Aditya Gopalan - Towards reliable alignment: Uncertainty-aware RLHF
Transcript
Thank you very much. My name is Aditya Gopalan and this is joint work with my student Debangshu Banerjee at the Indian Institute of Science, where this is an ongoing project towards trying to understand foundations of the current, RLHF-based alignment process and trying to study how robust, or not robust it is, which is what I'm going to talk about today.
So just to set the context for the problem, here's a very quick overview of the most popular alignment method, which is called reward model based alignment. The first step of this process is training what is called a reward model, where you basically collect a lot of questions or prompts, and you collect two answers for each prompt, and then you go and ask a human or maybe in general a crowd of humans whom you really want to “align” to, which ones they prefer. So you collect lots of such data and then you feed it into what is called a reward model training pipeline, which is really a fancy way of saying train a neural network, basically score a given piece of text, which could be like a question and an answer, and output a numerical reward. This is supposed to capture the scoring mechanism of how a human perceives a response to a prompt.
So how do you use this reward model to actually align a language model? You take the base pre-trained model, and then you basically stick its answer into a reward model that you've already trained, and then you try to fiddle around with the weights of the LLM so that you slightly improve the reward score from what you had before. And then when you do that, you declare that you've achieved some kind of alignment.

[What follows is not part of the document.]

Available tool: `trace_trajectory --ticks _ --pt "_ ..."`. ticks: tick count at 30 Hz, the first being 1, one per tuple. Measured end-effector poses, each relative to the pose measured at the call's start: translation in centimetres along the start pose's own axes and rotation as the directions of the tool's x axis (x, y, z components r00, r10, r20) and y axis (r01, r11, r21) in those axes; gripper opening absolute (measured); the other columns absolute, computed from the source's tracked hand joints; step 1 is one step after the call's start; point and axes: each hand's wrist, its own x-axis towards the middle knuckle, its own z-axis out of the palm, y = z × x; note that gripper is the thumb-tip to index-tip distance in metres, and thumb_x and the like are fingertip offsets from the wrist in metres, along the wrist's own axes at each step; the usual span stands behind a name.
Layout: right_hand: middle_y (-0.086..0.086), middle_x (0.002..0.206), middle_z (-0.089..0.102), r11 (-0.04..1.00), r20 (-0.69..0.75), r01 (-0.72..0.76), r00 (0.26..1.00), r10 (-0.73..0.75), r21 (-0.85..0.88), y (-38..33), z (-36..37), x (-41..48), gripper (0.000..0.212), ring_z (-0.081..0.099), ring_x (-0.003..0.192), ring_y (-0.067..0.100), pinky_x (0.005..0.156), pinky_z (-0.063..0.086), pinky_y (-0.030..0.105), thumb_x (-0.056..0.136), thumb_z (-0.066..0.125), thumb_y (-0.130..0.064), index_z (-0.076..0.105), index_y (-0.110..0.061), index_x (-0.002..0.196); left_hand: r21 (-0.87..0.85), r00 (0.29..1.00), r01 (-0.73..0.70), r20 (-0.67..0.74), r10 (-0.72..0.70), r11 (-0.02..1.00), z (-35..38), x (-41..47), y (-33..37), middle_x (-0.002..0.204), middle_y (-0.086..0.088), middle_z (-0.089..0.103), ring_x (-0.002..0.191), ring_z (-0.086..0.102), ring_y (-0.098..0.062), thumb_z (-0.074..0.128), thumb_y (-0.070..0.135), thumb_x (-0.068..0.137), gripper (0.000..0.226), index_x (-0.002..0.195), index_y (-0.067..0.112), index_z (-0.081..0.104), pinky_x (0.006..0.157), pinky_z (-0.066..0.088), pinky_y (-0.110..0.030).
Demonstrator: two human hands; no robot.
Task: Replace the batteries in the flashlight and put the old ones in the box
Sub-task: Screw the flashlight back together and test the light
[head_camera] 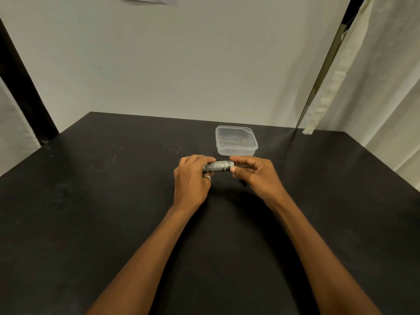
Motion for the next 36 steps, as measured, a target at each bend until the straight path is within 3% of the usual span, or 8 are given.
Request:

This is what we were interested in trying to do and quantify. We did the following experiment: we trained not one reward model on a standard preference dataset, but an ensemble of 10 reward models, and we trained them completely independently. And we basically passed a benign-looking piece of question and answer which relates here to Superman.
So what we saw was in some sense surprising, but in another sense not. We saw a fair amount of disagreement between the reward scores of each of these models. They're all the same reward model, just trained and initialized independently and separately. So this is not an anomaly; you can actually play around with this on a very large test set of examples.
This is a real problem. There is often a lot of variance on a per-string basis, on a per-prompt basis, across reward models that have been independently trained.
Now one can speculate and come up with a bunch of natural reasons why this happens. So you can question the reward modeling process right from the basics. I'm not sure humans really have a preference model in their heads, which is what is used in reward model training.
The other thing has to do with the fact that the training of the so-called reward model itself is a stochastic, dynamic process. It can lead into non-convex landscapes and result in fairly varying reward models, right? And to add to all of this, there is the paucity of these binary preference data that is usually collected in relation to the scale of these reward models.
So all of these are a problem, and one could imagine the downstream consequences of just taking a reward model that someone trained or you trained, and just taking it and optimizing for “alignment” here, for the reward.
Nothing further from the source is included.